基於大型語言模型與知識檢索的可解讀日誌異常偵測系統

Abstract

系統日誌是記錄系統狀態和關鍵事件的重要工具，日誌異常偵測的目標是分析這些資料以識別與正常行為模式不符的事件或序列，進而判斷系統是否存在潛在問題。然而，隨著系統規模日益擴大，傳統依賴人工或舊有自動化方法在提供可解釋性方面存在局限性。儘管基於大型語言模型（LLM）的方法能夠生成可讀性解釋，但它們常受限於上下文窗口大小，難以處理大規模日誌。此外，過去將檢索增強生成（RAG）應用於此任務的研究，多以單行日誌作為知識庫單位，忽略了日誌事件序列中的結構關係。本研究為了解決上述問題，提出了一個名為GRAGLog 的日誌異常偵測系統。GRAGLog 透過將日誌事件關係構建為圖結構，並利用圖嵌入模型訓練一個檢索知識庫。在偵測時，系統會從知識庫中檢索與目標日誌序列最相似的正常圖譜，將其作為補充資訊，引導大型語言模型進行推理，最終判斷異常並提供詳細解釋。實驗結果顯示，GRAGLog 在多種料分割與窗口大小設定下，其異常偵測的 F1-score 表現穩定且優於大多數現有方法，尤其在處理長序列時更具優勢。此外，其生成的解釋內容在實用性與可讀性方面，經由人類專家和 GPT-4.1 評分後均獲得最高分。

System logs are a critical tool for recording system states and key events, and the goal of log anomaly detection is to analyze this data to identify events or sequences that deviate from normal behavioral patterns, thereby determining if the system has potential problems.
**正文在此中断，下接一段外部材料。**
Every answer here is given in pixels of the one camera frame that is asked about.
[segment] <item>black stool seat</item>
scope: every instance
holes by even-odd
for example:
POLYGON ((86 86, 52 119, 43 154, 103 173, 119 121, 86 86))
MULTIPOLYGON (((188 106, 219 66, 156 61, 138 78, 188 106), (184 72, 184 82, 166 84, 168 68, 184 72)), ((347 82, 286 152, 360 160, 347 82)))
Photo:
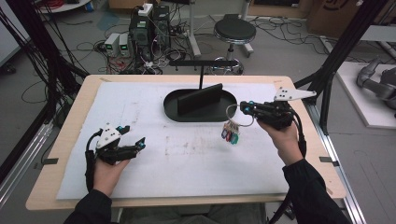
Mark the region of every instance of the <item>black stool seat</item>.
POLYGON ((227 43, 247 44, 256 36, 256 28, 237 18, 223 19, 215 24, 215 36, 227 43))

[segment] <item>power supply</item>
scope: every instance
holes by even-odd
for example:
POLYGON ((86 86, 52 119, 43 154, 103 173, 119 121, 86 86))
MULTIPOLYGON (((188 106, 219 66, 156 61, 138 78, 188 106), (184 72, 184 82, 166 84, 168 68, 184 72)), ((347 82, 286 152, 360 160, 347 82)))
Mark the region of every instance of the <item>power supply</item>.
POLYGON ((161 49, 170 48, 169 6, 156 6, 154 8, 152 19, 155 25, 155 35, 158 47, 161 49))
POLYGON ((145 16, 134 15, 129 26, 129 34, 133 41, 136 59, 151 62, 153 59, 151 44, 154 35, 151 20, 145 16))
POLYGON ((105 42, 107 55, 117 57, 120 53, 120 34, 111 34, 105 42))
POLYGON ((129 58, 132 55, 132 45, 128 34, 120 34, 121 57, 129 58))

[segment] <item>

However, as system scale expands, traditional manual or older automated methods have limitations in providing interpretability. Although methods based on Large Language Models (LLMs) can generate readable explanations, they are often limited by a fixed context window size, making it difficult to process large-scale logs. Furthermore, past research applying Retrieval-Augmented Generation (RAG) to this task has largely used single log lines as the unit for the knowledge base, ignoring the structural relationships within log event sequences. To address these issues, this study proposes a log anomaly detection system named GRAGLog. GRAGLog constructs log event relationships into a graph structure , and uses a graph embedding model to train a retrieval knowledge base. During detection, the system retrieves the most similar normal graph from the knowledge base to the target log sequence, uses it as supplementary information to guide the LLM's reasoning, and ultimately makes an anomaly judgment and provides a detailed explanation. Experimental results show that GRAGLog's anomaly detection F1-score is stable and superior to most existing methods across various data splitting and window size settings, with a particular advantage in handling long sequences. In addition, the explanations generated by GRAGLog received the highest scores for both usefulness and readability after being evaluated by human experts and GPT-4.1.